-- Exercise --
The line containing "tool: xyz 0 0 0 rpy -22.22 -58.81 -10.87", and every line after it to the end of the listing, should be repeated exactly; the pictures should not.

-- Data shown --
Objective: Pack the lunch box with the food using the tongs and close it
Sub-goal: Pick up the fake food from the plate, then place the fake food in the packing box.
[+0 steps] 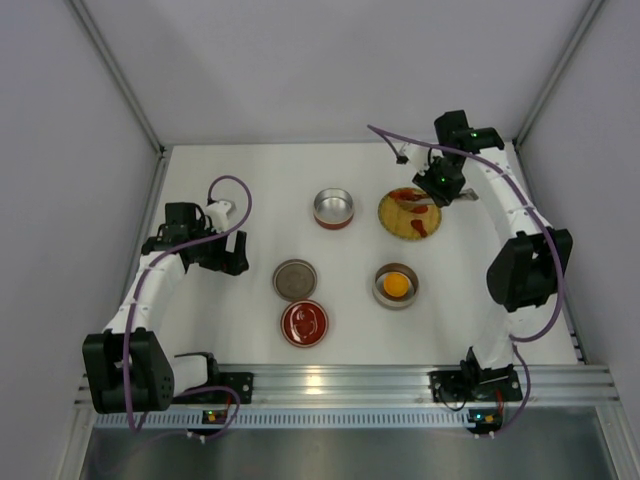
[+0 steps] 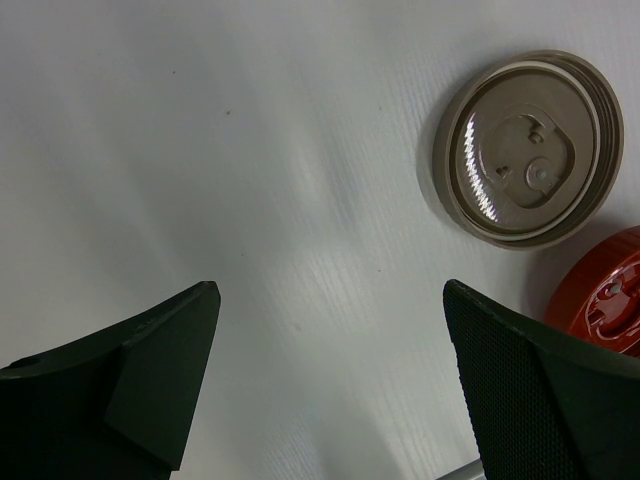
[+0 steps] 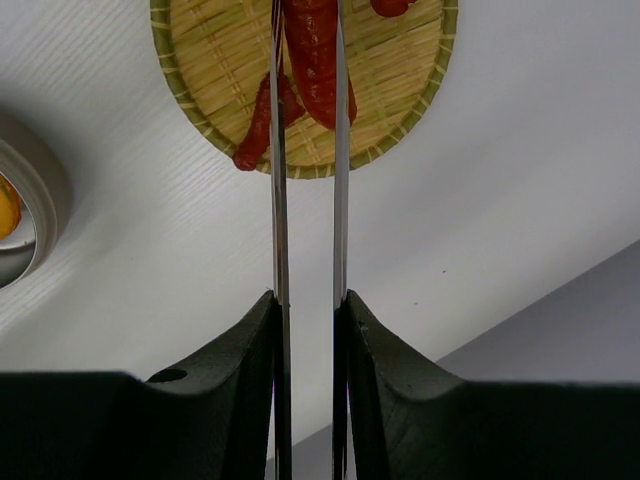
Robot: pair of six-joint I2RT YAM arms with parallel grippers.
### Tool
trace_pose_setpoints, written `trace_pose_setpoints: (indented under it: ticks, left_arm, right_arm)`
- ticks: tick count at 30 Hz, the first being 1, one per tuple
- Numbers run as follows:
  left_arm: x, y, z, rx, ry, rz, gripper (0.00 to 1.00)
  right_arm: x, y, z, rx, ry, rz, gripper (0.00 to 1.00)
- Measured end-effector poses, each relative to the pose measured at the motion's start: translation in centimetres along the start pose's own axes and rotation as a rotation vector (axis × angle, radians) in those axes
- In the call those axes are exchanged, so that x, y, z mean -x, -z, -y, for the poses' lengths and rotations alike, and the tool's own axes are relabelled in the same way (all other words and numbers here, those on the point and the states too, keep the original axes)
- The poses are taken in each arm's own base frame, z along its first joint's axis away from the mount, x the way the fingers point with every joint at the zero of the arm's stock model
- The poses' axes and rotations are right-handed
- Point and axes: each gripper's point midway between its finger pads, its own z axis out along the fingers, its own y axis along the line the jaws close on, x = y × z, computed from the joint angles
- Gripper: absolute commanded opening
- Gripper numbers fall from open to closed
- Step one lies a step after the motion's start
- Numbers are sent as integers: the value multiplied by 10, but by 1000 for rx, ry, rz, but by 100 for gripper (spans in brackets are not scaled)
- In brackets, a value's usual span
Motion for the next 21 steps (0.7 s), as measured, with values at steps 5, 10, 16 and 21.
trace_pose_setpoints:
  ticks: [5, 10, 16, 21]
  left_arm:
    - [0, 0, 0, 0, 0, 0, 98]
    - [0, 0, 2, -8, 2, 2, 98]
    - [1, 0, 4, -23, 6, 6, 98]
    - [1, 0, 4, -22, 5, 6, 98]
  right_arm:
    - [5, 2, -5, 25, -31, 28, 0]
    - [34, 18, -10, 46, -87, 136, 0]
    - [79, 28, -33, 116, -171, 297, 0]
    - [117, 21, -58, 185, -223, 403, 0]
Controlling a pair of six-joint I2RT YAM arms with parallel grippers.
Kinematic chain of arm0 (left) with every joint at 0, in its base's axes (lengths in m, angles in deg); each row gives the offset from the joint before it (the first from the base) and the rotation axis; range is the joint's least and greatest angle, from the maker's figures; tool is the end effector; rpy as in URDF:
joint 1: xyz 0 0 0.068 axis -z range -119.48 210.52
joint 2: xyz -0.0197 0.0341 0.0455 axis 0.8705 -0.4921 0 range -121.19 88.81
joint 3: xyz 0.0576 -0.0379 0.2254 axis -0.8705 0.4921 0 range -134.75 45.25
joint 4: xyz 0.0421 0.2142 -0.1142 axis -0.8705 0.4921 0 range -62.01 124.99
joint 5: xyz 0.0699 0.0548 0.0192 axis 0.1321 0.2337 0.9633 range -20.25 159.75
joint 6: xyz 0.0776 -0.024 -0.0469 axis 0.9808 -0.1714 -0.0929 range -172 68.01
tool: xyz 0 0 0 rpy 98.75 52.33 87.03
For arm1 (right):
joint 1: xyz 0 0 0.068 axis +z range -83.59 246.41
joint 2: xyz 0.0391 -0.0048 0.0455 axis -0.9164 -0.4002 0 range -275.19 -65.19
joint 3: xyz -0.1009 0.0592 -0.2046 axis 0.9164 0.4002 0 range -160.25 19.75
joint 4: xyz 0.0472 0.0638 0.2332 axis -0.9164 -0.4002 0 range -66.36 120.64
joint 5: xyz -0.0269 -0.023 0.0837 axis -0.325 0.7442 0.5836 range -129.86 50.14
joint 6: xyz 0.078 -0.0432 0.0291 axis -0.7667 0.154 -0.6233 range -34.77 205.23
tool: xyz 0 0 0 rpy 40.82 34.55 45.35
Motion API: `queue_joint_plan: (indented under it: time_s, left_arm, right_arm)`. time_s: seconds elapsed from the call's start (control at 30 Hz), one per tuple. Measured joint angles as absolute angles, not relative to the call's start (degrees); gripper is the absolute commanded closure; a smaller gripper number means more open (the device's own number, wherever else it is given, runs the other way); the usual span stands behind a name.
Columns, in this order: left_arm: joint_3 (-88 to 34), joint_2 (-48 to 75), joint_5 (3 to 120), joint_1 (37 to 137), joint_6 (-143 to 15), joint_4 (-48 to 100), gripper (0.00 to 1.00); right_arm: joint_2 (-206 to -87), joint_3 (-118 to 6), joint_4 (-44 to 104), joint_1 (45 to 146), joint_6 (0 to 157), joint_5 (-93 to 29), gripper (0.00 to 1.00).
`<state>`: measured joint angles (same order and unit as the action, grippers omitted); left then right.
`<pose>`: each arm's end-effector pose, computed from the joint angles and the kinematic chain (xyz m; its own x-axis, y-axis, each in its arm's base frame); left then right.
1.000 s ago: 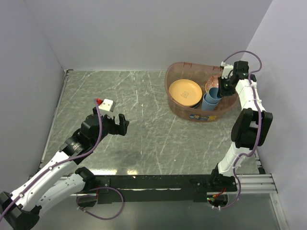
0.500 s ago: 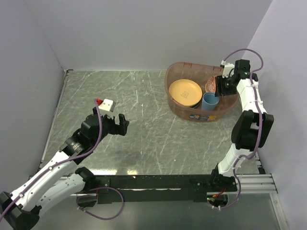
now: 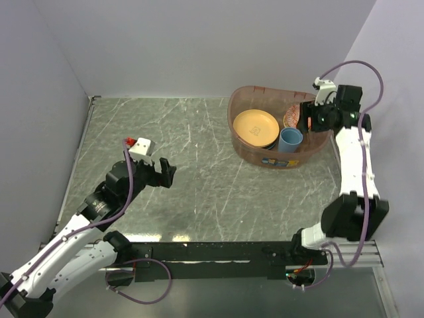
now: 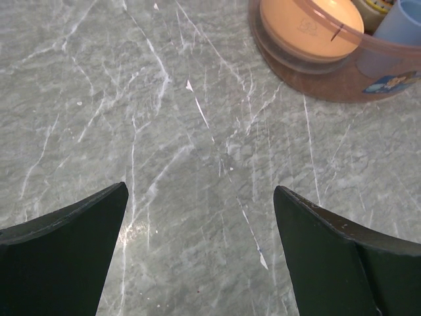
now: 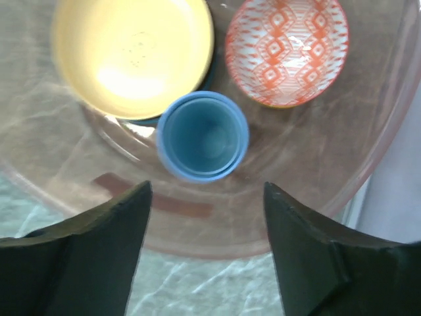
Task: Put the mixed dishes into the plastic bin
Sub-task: Reset both arms
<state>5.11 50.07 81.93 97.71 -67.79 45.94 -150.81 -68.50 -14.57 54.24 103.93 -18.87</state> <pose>0.1873 -0.1197 0.2756 -0.3353 -0.0795 -0.9387 0.3518 0.9138 -0.2030 0.3400 -0.0423 0.3052 -0.6070 -0.1752 -0.7752 -0.2698 0.9629 -0.0064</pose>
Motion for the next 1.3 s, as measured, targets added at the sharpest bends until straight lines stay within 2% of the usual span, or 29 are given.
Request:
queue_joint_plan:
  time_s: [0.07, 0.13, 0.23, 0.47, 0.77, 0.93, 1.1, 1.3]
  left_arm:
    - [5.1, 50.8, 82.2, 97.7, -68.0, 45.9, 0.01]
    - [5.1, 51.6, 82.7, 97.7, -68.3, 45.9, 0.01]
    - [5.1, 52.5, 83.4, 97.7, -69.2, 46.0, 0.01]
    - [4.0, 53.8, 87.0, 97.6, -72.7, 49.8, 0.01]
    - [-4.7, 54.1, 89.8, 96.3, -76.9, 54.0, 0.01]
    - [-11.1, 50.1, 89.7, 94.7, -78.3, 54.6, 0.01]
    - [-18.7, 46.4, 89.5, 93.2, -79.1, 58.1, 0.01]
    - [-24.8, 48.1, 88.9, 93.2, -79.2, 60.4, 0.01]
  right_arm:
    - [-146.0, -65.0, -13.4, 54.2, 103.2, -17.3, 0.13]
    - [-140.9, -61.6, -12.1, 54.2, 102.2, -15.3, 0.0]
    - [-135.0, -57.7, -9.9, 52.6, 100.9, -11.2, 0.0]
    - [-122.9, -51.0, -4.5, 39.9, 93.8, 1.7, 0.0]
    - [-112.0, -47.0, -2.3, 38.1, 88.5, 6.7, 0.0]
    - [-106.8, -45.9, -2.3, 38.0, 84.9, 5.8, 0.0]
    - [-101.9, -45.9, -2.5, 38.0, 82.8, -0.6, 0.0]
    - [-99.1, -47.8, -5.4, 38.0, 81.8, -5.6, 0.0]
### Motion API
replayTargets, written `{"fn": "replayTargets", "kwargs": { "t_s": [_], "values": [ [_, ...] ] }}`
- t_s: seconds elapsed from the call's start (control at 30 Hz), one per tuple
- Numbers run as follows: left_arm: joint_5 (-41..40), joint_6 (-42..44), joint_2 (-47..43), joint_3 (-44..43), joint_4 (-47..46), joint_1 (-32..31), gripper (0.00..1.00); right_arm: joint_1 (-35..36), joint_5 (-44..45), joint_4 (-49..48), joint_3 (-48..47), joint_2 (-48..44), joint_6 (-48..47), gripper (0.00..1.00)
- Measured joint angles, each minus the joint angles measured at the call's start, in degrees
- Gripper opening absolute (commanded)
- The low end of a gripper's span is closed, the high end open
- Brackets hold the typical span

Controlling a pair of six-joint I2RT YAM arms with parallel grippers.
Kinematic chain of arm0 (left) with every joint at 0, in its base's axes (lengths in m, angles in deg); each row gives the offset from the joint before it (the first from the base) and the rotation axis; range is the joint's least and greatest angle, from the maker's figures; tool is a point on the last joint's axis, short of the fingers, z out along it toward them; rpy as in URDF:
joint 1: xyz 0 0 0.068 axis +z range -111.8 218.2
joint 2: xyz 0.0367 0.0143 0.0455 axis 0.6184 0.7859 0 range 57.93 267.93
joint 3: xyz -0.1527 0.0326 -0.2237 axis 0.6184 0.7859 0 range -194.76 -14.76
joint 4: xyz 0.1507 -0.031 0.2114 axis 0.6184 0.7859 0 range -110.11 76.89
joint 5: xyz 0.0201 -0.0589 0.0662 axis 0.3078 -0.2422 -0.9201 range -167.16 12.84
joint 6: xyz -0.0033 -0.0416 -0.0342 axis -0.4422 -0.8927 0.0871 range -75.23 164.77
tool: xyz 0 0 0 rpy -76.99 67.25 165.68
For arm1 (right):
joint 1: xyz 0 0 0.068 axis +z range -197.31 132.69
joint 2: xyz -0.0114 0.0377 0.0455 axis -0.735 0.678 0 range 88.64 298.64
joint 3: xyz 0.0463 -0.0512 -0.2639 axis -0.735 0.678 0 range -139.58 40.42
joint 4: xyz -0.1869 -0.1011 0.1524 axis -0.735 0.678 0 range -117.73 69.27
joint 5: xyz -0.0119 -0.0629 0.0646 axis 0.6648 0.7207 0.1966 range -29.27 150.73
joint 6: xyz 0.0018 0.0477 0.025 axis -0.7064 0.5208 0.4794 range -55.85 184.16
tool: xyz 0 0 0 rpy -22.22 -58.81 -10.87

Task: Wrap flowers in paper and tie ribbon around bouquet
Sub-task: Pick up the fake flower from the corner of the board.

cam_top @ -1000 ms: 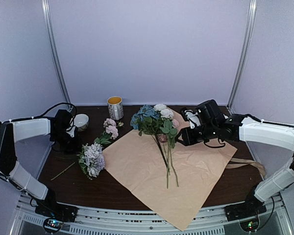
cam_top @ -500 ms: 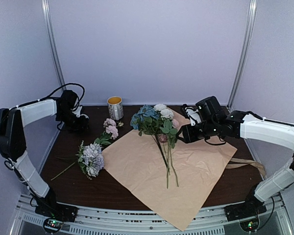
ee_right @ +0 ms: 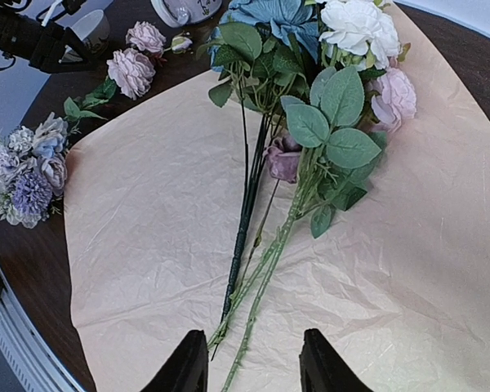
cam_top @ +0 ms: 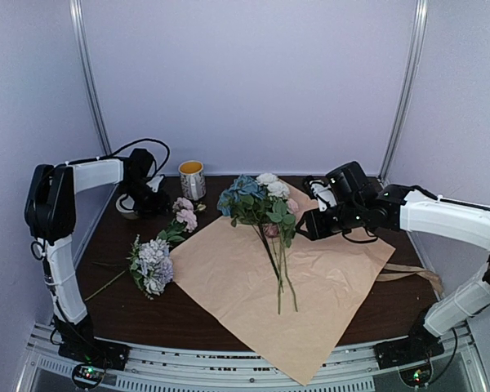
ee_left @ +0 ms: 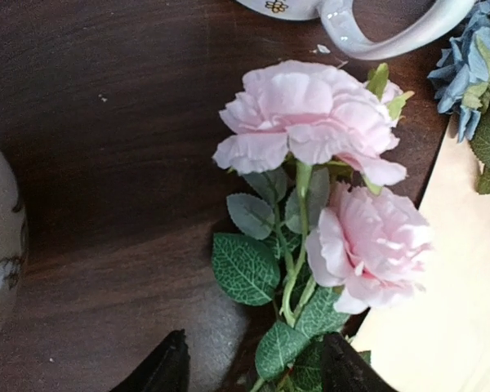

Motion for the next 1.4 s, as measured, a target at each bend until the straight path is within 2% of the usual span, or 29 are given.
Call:
{"fn": "replayTargets", "kwargs": {
  "t_s": [0.1,0.33,0.4,0.47,0.57,0.87,1.07,1.4],
  "values": [
    [0.57,0.02,2.99,-1.14,0.0,0.0,0.49,-0.02,0.33,0.09,0.0,0.0,-0.02,0.4],
    [1.38,0.02,7.54,-1.55,0.11,-1.27,0.43,-0.02,0.42,0.07,0.0,0.44,0.0,0.4],
    [1.4,0.0,8.09,-2.32,0.42,-2.03,0.38,-0.02,0.42,0.07,0.0,0.87,0.02,0.4],
    [1.55,-0.13,8.72,-3.13,0.37,-2.73,0.28,-0.02,0.42,0.07,0.0,1.29,0.02,0.4],
    [1.7,-0.44,9.16,-3.54,0.37,-3.28,0.0,-0.02,0.39,0.07,0.0,1.9,0.0,0.4],
    [1.03,1.25,7.34,-3.06,-0.61,-3.34,0.0,-0.02,0.44,0.07,0.0,2.4,-0.07,0.4],
    [-4.68,1.77,-6.6,4.7,-3.32,-3.34,0.0,-0.07,1.25,0.52,0.0,2.34,-0.52,0.4],
    [-17.88,1.92,-22.49,7.41,-4.96,-3.34,0.0,-0.13,3.23,1.36,0.0,1.11,-1.86,0.4]
  ]
}}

-- Your solution --
tool: xyz 0 0 0 rpy -22.22 -58.81 -10.87

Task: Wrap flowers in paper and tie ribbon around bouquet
Sub-task: Pick up the fake flower from the corner of the board.

cam_top @ -1000 ms: 
cam_top @ -500 ms: 
ee_right @ +0 ms: 
cam_top @ +0 ms: 
ee_left @ +0 ms: 

Motion for the next 1.4 s, as measured, a target at each bend until the straight path is within 2% of the usual span, or 29 are given.
Call:
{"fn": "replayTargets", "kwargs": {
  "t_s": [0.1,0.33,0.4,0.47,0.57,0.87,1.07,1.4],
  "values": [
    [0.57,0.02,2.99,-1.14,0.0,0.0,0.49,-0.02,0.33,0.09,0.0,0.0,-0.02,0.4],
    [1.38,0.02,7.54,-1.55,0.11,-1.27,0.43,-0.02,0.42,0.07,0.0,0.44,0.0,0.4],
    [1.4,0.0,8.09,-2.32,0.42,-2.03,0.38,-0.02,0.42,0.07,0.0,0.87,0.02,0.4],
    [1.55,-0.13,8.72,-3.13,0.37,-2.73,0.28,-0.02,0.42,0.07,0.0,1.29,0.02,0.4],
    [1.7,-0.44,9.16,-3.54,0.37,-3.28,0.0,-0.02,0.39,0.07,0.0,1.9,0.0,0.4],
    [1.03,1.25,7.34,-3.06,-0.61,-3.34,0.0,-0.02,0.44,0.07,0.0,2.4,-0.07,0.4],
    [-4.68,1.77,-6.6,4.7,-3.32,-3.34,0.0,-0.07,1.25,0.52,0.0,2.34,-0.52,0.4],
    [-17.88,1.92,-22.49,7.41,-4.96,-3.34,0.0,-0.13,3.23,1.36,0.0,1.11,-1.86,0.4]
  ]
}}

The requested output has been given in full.